## Task goal
Within the records below, reproduce without change the lines from the line that has "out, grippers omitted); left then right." through the line that has "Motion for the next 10", and only those.

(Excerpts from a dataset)
::::::

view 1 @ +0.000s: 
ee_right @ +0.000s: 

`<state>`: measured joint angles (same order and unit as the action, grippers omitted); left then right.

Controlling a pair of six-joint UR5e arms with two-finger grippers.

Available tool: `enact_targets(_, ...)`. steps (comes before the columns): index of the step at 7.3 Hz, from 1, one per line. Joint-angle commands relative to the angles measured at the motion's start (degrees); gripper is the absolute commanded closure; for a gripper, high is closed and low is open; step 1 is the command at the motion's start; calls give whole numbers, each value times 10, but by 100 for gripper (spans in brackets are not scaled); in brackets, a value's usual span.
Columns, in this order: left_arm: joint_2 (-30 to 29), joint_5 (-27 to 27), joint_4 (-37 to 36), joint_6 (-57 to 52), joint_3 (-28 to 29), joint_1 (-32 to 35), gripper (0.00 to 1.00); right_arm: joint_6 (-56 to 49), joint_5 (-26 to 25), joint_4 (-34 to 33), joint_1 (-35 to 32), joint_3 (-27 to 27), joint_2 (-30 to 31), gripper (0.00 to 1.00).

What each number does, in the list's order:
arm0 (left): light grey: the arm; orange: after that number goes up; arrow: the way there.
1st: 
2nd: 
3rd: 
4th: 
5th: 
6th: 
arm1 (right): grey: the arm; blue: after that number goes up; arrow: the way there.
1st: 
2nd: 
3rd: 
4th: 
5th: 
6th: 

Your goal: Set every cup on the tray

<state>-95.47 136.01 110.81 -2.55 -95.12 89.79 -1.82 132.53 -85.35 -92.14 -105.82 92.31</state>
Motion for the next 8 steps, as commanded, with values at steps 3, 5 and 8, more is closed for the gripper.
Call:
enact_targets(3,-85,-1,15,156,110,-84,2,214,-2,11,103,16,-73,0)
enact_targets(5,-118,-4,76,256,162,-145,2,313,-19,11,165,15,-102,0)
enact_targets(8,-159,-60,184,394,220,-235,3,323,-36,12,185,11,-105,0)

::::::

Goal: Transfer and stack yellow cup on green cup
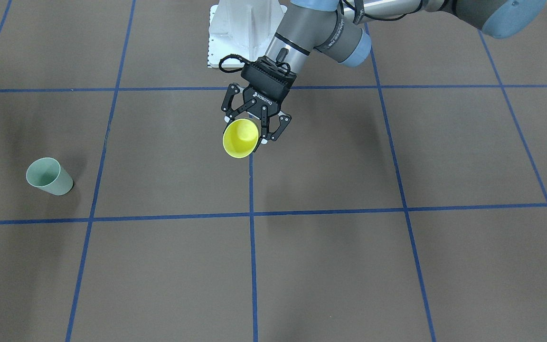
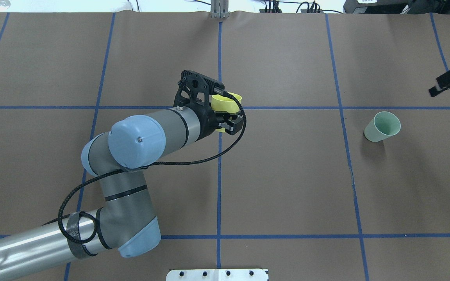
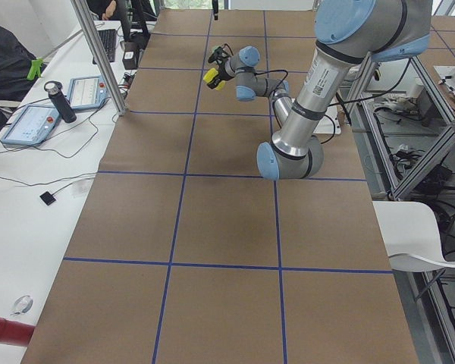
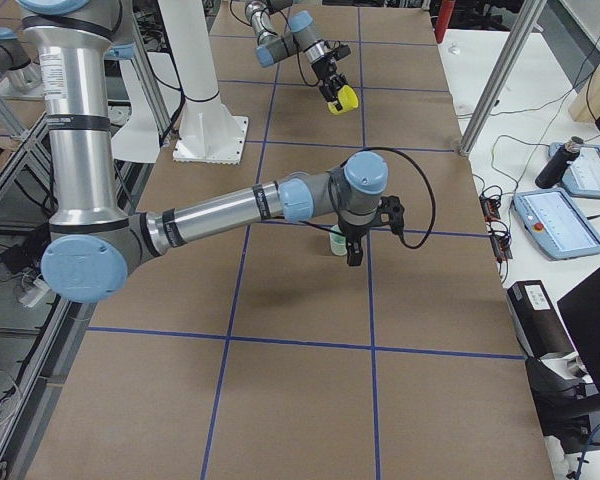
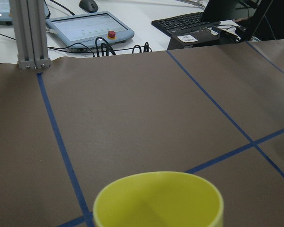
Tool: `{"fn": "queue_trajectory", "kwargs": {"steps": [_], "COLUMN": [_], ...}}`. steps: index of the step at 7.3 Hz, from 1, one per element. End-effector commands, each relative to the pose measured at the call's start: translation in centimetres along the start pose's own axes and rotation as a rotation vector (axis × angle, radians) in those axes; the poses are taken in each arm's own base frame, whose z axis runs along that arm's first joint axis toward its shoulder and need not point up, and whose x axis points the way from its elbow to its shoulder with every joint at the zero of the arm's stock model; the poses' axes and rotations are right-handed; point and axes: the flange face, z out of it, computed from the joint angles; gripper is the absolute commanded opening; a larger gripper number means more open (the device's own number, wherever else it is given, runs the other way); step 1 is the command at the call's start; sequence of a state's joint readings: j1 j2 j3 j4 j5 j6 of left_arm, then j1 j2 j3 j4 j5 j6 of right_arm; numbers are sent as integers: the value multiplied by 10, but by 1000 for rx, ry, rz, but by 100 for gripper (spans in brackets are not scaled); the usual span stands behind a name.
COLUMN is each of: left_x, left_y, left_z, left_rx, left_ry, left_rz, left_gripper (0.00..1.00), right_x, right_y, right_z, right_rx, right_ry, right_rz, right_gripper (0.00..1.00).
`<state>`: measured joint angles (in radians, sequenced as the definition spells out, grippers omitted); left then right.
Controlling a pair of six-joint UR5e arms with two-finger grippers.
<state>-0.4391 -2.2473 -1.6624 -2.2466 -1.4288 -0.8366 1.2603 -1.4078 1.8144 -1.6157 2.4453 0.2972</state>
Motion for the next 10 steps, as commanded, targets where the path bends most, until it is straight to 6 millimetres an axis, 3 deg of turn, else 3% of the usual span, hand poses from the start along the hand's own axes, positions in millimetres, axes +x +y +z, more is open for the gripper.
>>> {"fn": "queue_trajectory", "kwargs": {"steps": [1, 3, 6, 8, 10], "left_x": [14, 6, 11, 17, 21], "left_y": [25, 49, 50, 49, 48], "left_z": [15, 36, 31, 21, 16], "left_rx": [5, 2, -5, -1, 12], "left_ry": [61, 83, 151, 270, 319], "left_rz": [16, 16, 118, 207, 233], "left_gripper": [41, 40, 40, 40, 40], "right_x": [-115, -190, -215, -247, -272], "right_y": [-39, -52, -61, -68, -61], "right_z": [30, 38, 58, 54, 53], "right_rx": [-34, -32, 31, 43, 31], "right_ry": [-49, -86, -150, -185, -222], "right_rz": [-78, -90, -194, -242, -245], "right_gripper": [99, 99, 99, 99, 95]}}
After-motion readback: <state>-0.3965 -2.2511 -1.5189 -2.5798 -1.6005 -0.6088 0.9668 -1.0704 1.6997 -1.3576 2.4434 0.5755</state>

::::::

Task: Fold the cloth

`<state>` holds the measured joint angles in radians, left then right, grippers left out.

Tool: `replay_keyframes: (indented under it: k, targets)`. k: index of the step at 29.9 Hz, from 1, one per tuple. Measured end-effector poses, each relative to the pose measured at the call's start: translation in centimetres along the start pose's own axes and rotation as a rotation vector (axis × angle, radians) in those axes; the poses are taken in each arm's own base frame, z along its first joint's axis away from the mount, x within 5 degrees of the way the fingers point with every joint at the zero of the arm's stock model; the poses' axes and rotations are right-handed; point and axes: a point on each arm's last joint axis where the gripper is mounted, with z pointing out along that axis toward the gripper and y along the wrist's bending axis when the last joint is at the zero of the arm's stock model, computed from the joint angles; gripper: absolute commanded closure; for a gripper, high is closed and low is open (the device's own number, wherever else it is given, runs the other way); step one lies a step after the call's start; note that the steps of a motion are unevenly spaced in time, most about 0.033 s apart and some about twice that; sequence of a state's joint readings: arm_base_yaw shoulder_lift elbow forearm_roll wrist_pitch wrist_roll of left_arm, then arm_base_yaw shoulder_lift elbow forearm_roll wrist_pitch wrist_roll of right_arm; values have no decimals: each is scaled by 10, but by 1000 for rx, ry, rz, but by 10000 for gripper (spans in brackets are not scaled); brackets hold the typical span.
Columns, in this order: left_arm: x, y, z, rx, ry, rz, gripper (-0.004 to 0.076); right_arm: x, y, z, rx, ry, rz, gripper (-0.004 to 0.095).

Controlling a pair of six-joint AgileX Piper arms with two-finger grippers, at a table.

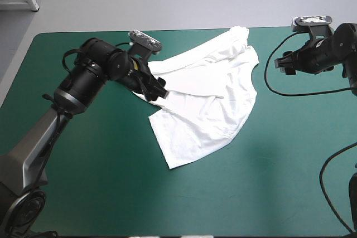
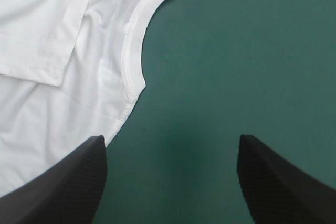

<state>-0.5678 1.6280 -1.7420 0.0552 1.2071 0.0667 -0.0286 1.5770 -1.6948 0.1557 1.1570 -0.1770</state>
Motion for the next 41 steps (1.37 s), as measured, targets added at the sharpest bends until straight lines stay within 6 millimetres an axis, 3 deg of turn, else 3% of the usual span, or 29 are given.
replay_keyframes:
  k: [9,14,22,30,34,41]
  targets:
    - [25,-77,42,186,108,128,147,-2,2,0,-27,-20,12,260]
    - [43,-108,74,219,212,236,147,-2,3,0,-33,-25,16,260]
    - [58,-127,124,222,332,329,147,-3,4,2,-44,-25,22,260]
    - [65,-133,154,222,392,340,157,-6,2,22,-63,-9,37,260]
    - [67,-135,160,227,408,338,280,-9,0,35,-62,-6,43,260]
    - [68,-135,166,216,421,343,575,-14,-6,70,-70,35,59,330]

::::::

## Exercise result
`<state>`: measured joint angles (in radians, sequenced as the definition spells out, grippers omitted); left then right.
Controlling a pair of six-joint UR5e arms with two-finger grippers.
<state>-0.4391 -2.2473 -1.6624 -2.2466 -1.4288 -0.8366 1.2603 -1.4078 1.8144 -1.6157 2.4453 0.2972</state>
Motion for the next 10 steps, as commanded, targets where the path bends most, until it is straight to 6 millimetres an axis, 3 deg of turn, else 3% of the usual span, hand poses from the start along the hand's own axes, positions in millimetres, axes +x +y +z, more is open for the gripper.

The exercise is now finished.